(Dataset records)
Segment Open

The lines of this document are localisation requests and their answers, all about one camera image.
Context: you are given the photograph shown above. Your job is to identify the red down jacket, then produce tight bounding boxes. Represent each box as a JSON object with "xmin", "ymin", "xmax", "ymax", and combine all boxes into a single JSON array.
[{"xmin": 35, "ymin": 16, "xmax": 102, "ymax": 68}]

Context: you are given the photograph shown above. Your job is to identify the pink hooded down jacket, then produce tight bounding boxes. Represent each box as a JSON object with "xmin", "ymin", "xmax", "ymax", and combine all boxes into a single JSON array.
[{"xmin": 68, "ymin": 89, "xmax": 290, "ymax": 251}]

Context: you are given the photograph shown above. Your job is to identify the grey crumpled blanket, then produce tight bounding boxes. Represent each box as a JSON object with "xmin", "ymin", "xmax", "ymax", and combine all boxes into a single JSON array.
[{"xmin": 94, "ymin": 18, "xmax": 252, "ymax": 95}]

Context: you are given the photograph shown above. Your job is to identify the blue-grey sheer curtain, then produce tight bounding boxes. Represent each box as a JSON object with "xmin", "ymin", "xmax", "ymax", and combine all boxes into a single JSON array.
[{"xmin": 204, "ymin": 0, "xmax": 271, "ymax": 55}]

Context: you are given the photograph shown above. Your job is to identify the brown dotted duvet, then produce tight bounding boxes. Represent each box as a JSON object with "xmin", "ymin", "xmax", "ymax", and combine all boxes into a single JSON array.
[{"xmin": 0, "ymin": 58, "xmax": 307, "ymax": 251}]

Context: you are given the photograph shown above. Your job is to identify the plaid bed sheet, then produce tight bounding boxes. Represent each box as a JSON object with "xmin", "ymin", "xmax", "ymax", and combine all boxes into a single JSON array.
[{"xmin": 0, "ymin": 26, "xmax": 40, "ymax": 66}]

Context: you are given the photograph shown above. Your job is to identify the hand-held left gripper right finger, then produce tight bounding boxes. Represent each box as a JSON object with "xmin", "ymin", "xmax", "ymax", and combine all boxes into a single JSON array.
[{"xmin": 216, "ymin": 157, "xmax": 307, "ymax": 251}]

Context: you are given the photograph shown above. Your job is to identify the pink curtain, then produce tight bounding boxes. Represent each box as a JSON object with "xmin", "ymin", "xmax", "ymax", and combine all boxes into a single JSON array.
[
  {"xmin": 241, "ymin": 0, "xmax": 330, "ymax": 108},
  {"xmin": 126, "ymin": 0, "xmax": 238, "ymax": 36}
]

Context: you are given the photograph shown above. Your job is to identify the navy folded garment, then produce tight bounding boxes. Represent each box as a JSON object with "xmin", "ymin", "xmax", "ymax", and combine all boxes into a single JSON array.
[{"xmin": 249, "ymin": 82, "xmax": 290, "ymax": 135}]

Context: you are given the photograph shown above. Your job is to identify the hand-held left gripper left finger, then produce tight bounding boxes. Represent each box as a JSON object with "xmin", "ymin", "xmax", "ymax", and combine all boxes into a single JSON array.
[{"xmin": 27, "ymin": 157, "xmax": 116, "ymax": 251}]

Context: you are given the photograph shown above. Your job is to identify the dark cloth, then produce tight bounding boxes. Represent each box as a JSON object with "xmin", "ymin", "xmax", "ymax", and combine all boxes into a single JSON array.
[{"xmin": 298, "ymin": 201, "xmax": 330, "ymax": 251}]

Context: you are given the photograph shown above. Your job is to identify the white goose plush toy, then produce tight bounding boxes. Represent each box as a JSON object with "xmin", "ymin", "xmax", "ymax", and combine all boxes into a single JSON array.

Segment Closed

→ **EXERCISE BRIEF**
I'd like the entries above reproduced in full, exactly as they stand.

→ **ANSWER TO THIS PROBLEM**
The lines of this document are localisation requests and their answers, all about one camera image.
Context: you are given the photograph shown above. Your job is to identify the red down jacket, then produce tight bounding boxes. Represent each box as a JSON object with "xmin", "ymin", "xmax", "ymax", and combine all boxes into a single JSON array.
[{"xmin": 35, "ymin": 16, "xmax": 102, "ymax": 68}]

Context: you are given the photograph shown above. Your job is to identify the pink hooded down jacket, then produce tight bounding boxes. Represent each box as a JSON object with "xmin", "ymin", "xmax", "ymax", and combine all boxes into a single JSON array.
[{"xmin": 68, "ymin": 89, "xmax": 290, "ymax": 251}]

Context: you are given the photograph shown above. Your job is to identify the grey crumpled blanket, then produce tight bounding boxes. Represent each box as a JSON object with "xmin", "ymin", "xmax", "ymax", and combine all boxes into a single JSON array.
[{"xmin": 94, "ymin": 18, "xmax": 252, "ymax": 95}]

Context: you are given the photograph shown above. Your job is to identify the blue-grey sheer curtain, then produce tight bounding boxes. Represent each box as a JSON object with "xmin", "ymin", "xmax", "ymax", and combine all boxes into a single JSON array.
[{"xmin": 204, "ymin": 0, "xmax": 271, "ymax": 55}]

Context: you are given the photograph shown above. Your job is to identify the brown dotted duvet, then produce tight bounding boxes. Represent each box as a JSON object with "xmin", "ymin", "xmax", "ymax", and combine all boxes into a single JSON array.
[{"xmin": 0, "ymin": 58, "xmax": 307, "ymax": 251}]

Context: you are given the photograph shown above. Your job is to identify the plaid bed sheet, then produce tight bounding boxes. Represent each box as a JSON object with "xmin", "ymin", "xmax", "ymax", and combine all boxes into a single JSON array.
[{"xmin": 0, "ymin": 26, "xmax": 40, "ymax": 66}]

Context: you are given the photograph shown above. Your job is to identify the hand-held left gripper right finger, then produce tight bounding boxes. Represent each box as a JSON object with "xmin", "ymin", "xmax", "ymax", and combine all boxes into a single JSON array.
[{"xmin": 216, "ymin": 157, "xmax": 307, "ymax": 251}]

Context: you are given the photograph shown above. Your job is to identify the pink curtain, then produce tight bounding boxes. Represent each box as a JSON object with "xmin", "ymin", "xmax", "ymax", and combine all boxes into a single JSON array.
[
  {"xmin": 241, "ymin": 0, "xmax": 330, "ymax": 108},
  {"xmin": 126, "ymin": 0, "xmax": 238, "ymax": 36}
]

Context: you are given the photograph shown above. Your job is to identify the navy folded garment, then produce tight bounding boxes. Represent each box as a JSON object with "xmin", "ymin", "xmax", "ymax", and combine all boxes into a single JSON array.
[{"xmin": 249, "ymin": 82, "xmax": 290, "ymax": 135}]

Context: you are given the photograph shown above. Your job is to identify the hand-held left gripper left finger, then produce tight bounding boxes. Represent each box as a JSON object with "xmin", "ymin", "xmax", "ymax", and combine all boxes into a single JSON array.
[{"xmin": 27, "ymin": 157, "xmax": 116, "ymax": 251}]

Context: you are given the photograph shown above. Your job is to identify the dark cloth, then produce tight bounding boxes. Represent each box as a JSON object with "xmin", "ymin", "xmax", "ymax", and combine all boxes into a single JSON array.
[{"xmin": 298, "ymin": 201, "xmax": 330, "ymax": 251}]

Context: you are given the photograph shown above. Your job is to identify the white goose plush toy, then produce tight bounding boxes. Represent each box as a JSON object with "xmin", "ymin", "xmax", "ymax", and combine all boxes into a single JSON array.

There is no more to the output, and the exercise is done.